更多關於查詢下推的資訊,請參見查詢改寫與下推。
查詢計劃枚舉(CBO)
查詢改寫階段輸出的邏輯執行計畫會被輸入到查詢計劃枚舉(Plan Enumerator)中,並輸出一個最終的物理執行計畫。查詢計劃枚舉在多個可行的查詢計劃中,根據預先定義的代價模型,選擇出代價最低的一個。

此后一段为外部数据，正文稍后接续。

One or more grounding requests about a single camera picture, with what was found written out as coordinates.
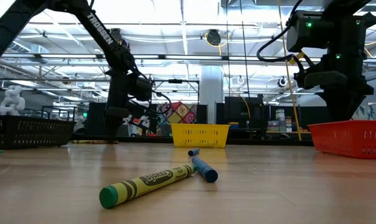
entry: plastic basket
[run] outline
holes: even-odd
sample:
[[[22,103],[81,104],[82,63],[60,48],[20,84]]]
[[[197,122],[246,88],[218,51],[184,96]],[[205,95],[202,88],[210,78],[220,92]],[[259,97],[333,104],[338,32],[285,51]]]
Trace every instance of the plastic basket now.
[[[342,121],[309,125],[320,152],[376,159],[376,121]]]
[[[67,144],[74,122],[23,116],[0,116],[0,149]]]
[[[171,124],[175,147],[225,147],[227,124]]]

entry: blue crayon
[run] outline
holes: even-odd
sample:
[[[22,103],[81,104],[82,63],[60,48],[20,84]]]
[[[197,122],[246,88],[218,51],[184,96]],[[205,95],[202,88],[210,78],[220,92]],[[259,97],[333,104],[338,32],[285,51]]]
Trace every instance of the blue crayon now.
[[[218,173],[209,165],[207,165],[202,159],[195,157],[192,159],[192,163],[194,164],[194,167],[199,171],[200,174],[202,174],[202,177],[204,177],[208,183],[215,182],[217,178],[219,177]]]
[[[188,151],[188,156],[194,156],[199,153],[199,148],[195,148],[193,150]]]

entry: crayola logo
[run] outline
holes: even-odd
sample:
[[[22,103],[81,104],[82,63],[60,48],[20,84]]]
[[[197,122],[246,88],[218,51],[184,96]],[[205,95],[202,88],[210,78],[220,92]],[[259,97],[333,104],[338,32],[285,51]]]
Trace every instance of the crayola logo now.
[[[156,172],[153,174],[145,175],[139,177],[147,186],[154,186],[161,184],[173,177],[173,172],[171,170],[165,170],[162,172]]]

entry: wooden floor
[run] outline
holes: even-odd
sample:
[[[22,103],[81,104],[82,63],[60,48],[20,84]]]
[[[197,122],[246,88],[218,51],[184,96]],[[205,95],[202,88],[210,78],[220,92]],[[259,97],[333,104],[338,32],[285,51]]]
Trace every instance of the wooden floor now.
[[[111,210],[106,185],[189,162],[171,144],[70,144],[0,155],[0,223],[376,223],[376,161],[312,147],[202,149],[198,174]]]

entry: yellow crayon
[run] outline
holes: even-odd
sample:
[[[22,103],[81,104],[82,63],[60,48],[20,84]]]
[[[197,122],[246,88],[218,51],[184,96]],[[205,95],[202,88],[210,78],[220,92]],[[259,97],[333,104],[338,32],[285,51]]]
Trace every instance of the yellow crayon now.
[[[104,208],[112,208],[153,190],[184,179],[195,172],[192,164],[144,175],[102,188],[100,202]]]

與查詢改寫階段不同,在查詢計劃枚舉中,規則可能產生更好的執行計畫,也可能產生更差的執行計畫,可以根據物理運算元經過規則最佳化後的前後代價對比選出較優的那個,因此這也被稱為基於代價的最佳化(Cost-based Optimizer,簡稱CBO)。
其核心組件包括以下幾部分:
統計資訊(Statistics)。
基數估計(Cardinality Estimation)。
轉化規則(Transform Rules)。
代價模型(Cost Model)。
計劃空間搜尋引擎(Plan Space Search Engine)。
邏輯上,CBO的過程包括以下幾個步驟:
搜尋引擎利用轉化規則,對輸入的邏輯執行計畫進行變換,構造出物理執行計畫的搜尋空間。
利用代價模型對搜尋空間中的每一個執行計畫進行代價估計,選出代價最低的物理執行計畫。
代價估計的過程離不開基數估計,它利用各個表、列的統計資訊,估算出各物理運算元的輸入行數、選擇率等資訊,提供給物理運算元的代價模型,從而估算出查詢計劃的代價。